The records that follow are to be repeated in full, with no pictures retained.

Source material:
───

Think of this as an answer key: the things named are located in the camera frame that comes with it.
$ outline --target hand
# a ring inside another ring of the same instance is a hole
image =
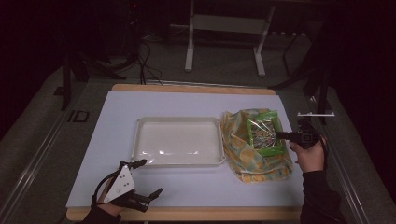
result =
[[[297,143],[290,142],[291,150],[297,154],[297,162],[303,173],[312,171],[322,171],[324,167],[324,151],[320,141],[312,147],[303,149]]]
[[[106,186],[102,191],[101,196],[98,199],[98,207],[100,207],[102,210],[106,211],[107,213],[109,213],[111,216],[116,217],[117,215],[120,214],[120,212],[122,212],[125,208],[124,207],[119,207],[116,206],[112,203],[103,203],[104,199],[107,195],[107,190],[108,190],[108,186],[110,185],[111,179],[107,180],[106,182]]]

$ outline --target plastic tray
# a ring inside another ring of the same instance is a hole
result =
[[[132,161],[146,165],[220,165],[225,161],[216,118],[144,117],[138,120]]]

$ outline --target black sleeve
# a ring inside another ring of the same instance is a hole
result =
[[[79,222],[79,224],[118,224],[120,223],[120,220],[120,215],[116,217],[111,216],[106,211],[95,205],[92,205],[90,213],[88,213],[84,220]]]
[[[301,223],[347,223],[340,211],[341,197],[330,189],[326,172],[304,173],[303,178],[305,197]]]

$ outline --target person's right hand
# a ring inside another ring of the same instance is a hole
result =
[[[297,143],[290,142],[291,150],[297,154],[297,162],[303,173],[312,171],[322,171],[324,168],[324,151],[320,141],[316,142],[312,147],[303,149]]]

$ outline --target white triangular marker plate
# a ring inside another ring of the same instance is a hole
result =
[[[117,176],[116,181],[114,181],[113,186],[108,191],[104,203],[108,203],[132,189],[134,189],[134,180],[132,179],[131,171],[128,166],[124,166]]]

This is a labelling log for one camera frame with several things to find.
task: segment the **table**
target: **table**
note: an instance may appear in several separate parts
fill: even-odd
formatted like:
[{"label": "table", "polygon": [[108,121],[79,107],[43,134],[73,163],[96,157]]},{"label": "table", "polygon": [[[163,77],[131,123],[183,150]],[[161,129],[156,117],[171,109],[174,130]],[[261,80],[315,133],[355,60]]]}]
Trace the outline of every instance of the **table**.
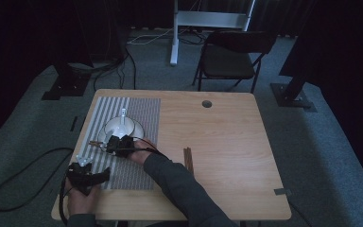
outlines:
[{"label": "table", "polygon": [[[76,160],[100,96],[159,98],[158,150],[184,164],[183,149],[191,148],[197,181],[230,219],[290,218],[286,196],[274,192],[283,185],[252,94],[98,90],[71,162]],[[212,107],[203,107],[204,100]],[[58,205],[57,200],[54,219],[60,219]],[[157,184],[153,190],[103,190],[96,218],[185,219]]]},{"label": "table", "polygon": [[226,13],[226,12],[208,12],[208,11],[184,11],[178,10],[179,0],[174,0],[174,18],[173,18],[173,43],[172,53],[170,56],[170,65],[175,66],[178,63],[179,52],[179,26],[211,26],[241,28],[247,30],[249,27],[252,9],[255,0],[248,5],[246,13]]}]

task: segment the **black stand base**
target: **black stand base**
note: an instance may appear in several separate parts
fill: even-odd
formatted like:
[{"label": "black stand base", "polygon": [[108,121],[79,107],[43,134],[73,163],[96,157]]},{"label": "black stand base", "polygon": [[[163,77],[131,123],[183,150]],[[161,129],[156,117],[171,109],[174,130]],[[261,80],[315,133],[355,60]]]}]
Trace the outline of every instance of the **black stand base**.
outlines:
[{"label": "black stand base", "polygon": [[71,84],[63,86],[61,77],[58,77],[50,91],[43,94],[42,100],[59,100],[61,96],[83,96],[91,75],[82,75]]},{"label": "black stand base", "polygon": [[285,88],[287,84],[282,83],[271,83],[270,88],[272,89],[273,94],[275,95],[276,101],[278,105],[281,107],[298,107],[303,108],[306,112],[316,113],[317,109],[314,106],[314,103],[308,101],[305,93],[300,91],[299,95],[294,100],[288,100],[285,98]]}]

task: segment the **chair seat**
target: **chair seat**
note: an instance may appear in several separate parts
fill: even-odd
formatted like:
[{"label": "chair seat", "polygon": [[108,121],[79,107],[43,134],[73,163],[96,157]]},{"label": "chair seat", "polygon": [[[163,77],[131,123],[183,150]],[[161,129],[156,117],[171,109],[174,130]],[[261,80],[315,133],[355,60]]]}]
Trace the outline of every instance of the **chair seat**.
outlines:
[{"label": "chair seat", "polygon": [[202,62],[207,78],[251,79],[255,72],[247,53],[236,53],[217,45],[208,45]]}]

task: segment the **hand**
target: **hand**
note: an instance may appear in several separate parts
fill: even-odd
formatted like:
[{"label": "hand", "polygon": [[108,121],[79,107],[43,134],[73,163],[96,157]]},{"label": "hand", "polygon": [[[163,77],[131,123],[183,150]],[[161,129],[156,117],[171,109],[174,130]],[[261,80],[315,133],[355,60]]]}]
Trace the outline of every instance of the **hand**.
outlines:
[{"label": "hand", "polygon": [[[152,147],[152,145],[150,145],[150,144],[152,144],[151,141],[149,141],[146,138],[144,138],[144,140],[149,142],[149,144],[143,140],[137,140],[137,141],[134,141],[134,147],[135,148],[155,148],[155,147]],[[135,152],[129,154],[128,159],[130,159],[133,162],[142,166],[144,164],[144,162],[146,161],[146,158],[150,154],[151,154],[151,152],[149,152],[149,151],[138,150],[138,151],[135,151]]]},{"label": "hand", "polygon": [[70,216],[94,213],[101,191],[100,184],[94,185],[88,196],[74,188],[67,178],[64,188],[68,191],[67,209]]}]

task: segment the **wooden chopsticks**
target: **wooden chopsticks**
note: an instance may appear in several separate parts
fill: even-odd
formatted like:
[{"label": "wooden chopsticks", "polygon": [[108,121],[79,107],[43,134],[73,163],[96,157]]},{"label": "wooden chopsticks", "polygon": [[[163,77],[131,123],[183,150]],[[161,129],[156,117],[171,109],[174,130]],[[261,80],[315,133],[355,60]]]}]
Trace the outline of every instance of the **wooden chopsticks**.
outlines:
[{"label": "wooden chopsticks", "polygon": [[190,148],[184,148],[184,166],[187,168],[188,171],[191,172],[191,174],[194,175],[194,168],[193,168],[193,156],[191,154]]}]

───

Finished task:
Think of this as an answer key: the things named are located in the camera frame that comes with it.
$ outline --target hand
# a ring inside another ring of the same instance is a hole
image =
result =
[[[297,143],[290,142],[291,150],[297,154],[297,162],[303,173],[312,171],[322,171],[324,167],[324,151],[320,141],[312,147],[303,149]]]
[[[106,186],[102,191],[101,196],[98,199],[98,207],[100,207],[102,210],[106,211],[107,213],[109,213],[111,216],[116,217],[117,215],[120,214],[120,212],[122,212],[125,208],[124,207],[119,207],[116,206],[112,203],[103,203],[104,199],[107,195],[107,190],[108,190],[108,186],[110,185],[111,179],[107,180],[106,182]]]

$ outline --target plastic tray
# a ring inside another ring of the same instance is a hole
result =
[[[132,161],[146,165],[220,165],[225,161],[216,118],[144,117],[138,120]]]

$ outline --target black sleeve
# a ring inside another ring of the same instance is a hole
result =
[[[79,222],[79,224],[118,224],[120,223],[120,220],[120,215],[116,217],[111,216],[106,211],[95,205],[92,205],[90,213],[88,213],[84,220]]]
[[[301,223],[347,223],[340,211],[341,197],[330,189],[326,172],[304,173],[303,178],[305,197]]]

$ outline --target person's right hand
# a ring inside another ring of the same instance is a hole
result =
[[[297,143],[290,142],[291,150],[297,154],[297,162],[303,173],[312,171],[322,171],[324,168],[324,151],[320,141],[316,142],[312,147],[303,149]]]

$ outline --target white triangular marker plate
# a ring inside another ring of the same instance is a hole
result =
[[[117,176],[116,181],[114,181],[113,186],[108,191],[104,203],[108,203],[132,189],[134,189],[134,180],[132,179],[131,171],[128,166],[124,166]]]

This is a labelling log for one camera frame with several things to find.
task: segment the **table**
target: **table**
note: an instance may appear in several separate parts
fill: even-odd
formatted like:
[{"label": "table", "polygon": [[108,121],[79,107],[43,134],[73,163],[96,157]]},{"label": "table", "polygon": [[[163,77],[131,123],[183,150]],[[161,129],[156,117],[171,109],[174,130]],[[261,80],[315,133],[355,60]]]}]
Trace the outline of every instance of the **table**.
outlines:
[{"label": "table", "polygon": [[[76,160],[100,96],[159,98],[158,150],[184,164],[183,149],[191,148],[197,181],[230,219],[290,218],[286,196],[274,192],[283,185],[252,94],[98,90],[71,162]],[[212,107],[203,107],[204,100]],[[58,205],[57,200],[54,219],[60,219]],[[157,184],[153,190],[103,190],[96,218],[185,219]]]},{"label": "table", "polygon": [[226,13],[226,12],[208,12],[208,11],[184,11],[178,10],[179,0],[174,0],[174,18],[173,18],[173,43],[172,53],[170,56],[170,65],[175,66],[178,63],[179,52],[179,26],[211,26],[241,28],[247,30],[249,27],[252,9],[255,0],[248,5],[246,13]]}]

task: segment the **black stand base**
target: **black stand base**
note: an instance may appear in several separate parts
fill: even-odd
formatted like:
[{"label": "black stand base", "polygon": [[108,121],[79,107],[43,134],[73,163],[96,157]]},{"label": "black stand base", "polygon": [[[163,77],[131,123],[183,150]],[[161,129],[156,117],[171,109],[174,130]],[[261,80],[315,133],[355,60]]]}]
Trace the outline of every instance of the **black stand base**.
outlines:
[{"label": "black stand base", "polygon": [[71,84],[63,86],[61,77],[58,77],[50,91],[43,94],[42,100],[59,100],[61,96],[83,96],[91,75],[82,75]]},{"label": "black stand base", "polygon": [[285,88],[287,84],[282,83],[271,83],[270,88],[272,89],[273,94],[275,95],[276,101],[278,105],[281,107],[298,107],[303,108],[306,112],[316,113],[317,109],[314,106],[314,103],[308,101],[305,93],[300,91],[299,95],[294,100],[288,100],[285,98]]}]

task: segment the **chair seat**
target: **chair seat**
note: an instance may appear in several separate parts
fill: even-odd
formatted like:
[{"label": "chair seat", "polygon": [[108,121],[79,107],[43,134],[73,163],[96,157]]},{"label": "chair seat", "polygon": [[[163,77],[131,123],[183,150]],[[161,129],[156,117],[171,109],[174,130]],[[261,80],[315,133],[355,60]]]}]
Trace the outline of every instance of the **chair seat**.
outlines:
[{"label": "chair seat", "polygon": [[202,62],[207,78],[251,79],[255,72],[247,53],[236,53],[217,45],[208,45]]}]

task: segment the **hand**
target: **hand**
note: an instance may appear in several separate parts
fill: even-odd
formatted like:
[{"label": "hand", "polygon": [[108,121],[79,107],[43,134],[73,163],[96,157]]},{"label": "hand", "polygon": [[[163,77],[131,123],[183,150]],[[161,129],[156,117],[171,109],[174,130]],[[261,80],[315,133],[355,60]]]}]
Trace the outline of every instance of the **hand**.
outlines:
[{"label": "hand", "polygon": [[[152,147],[152,145],[150,145],[150,144],[152,144],[151,141],[149,141],[146,138],[144,138],[144,140],[149,142],[149,144],[143,140],[137,140],[137,141],[134,141],[134,147],[135,148],[155,148],[155,147]],[[135,152],[129,154],[128,159],[130,159],[133,162],[142,166],[144,164],[144,162],[146,161],[146,158],[150,154],[151,154],[151,152],[149,152],[149,151],[138,150],[138,151],[135,151]]]},{"label": "hand", "polygon": [[70,216],[94,213],[101,191],[100,184],[94,185],[88,196],[74,188],[67,178],[64,188],[68,191],[67,209]]}]

task: segment the **wooden chopsticks**
target: **wooden chopsticks**
note: an instance may appear in several separate parts
fill: even-odd
formatted like:
[{"label": "wooden chopsticks", "polygon": [[108,121],[79,107],[43,134],[73,163],[96,157]]},{"label": "wooden chopsticks", "polygon": [[[163,77],[131,123],[183,150]],[[161,129],[156,117],[171,109],[174,130]],[[261,80],[315,133],[355,60]]]}]
Trace the outline of every instance of the **wooden chopsticks**.
outlines:
[{"label": "wooden chopsticks", "polygon": [[190,148],[184,148],[184,166],[187,168],[188,171],[191,172],[191,174],[194,175],[194,168],[193,168],[193,156],[191,154]]}]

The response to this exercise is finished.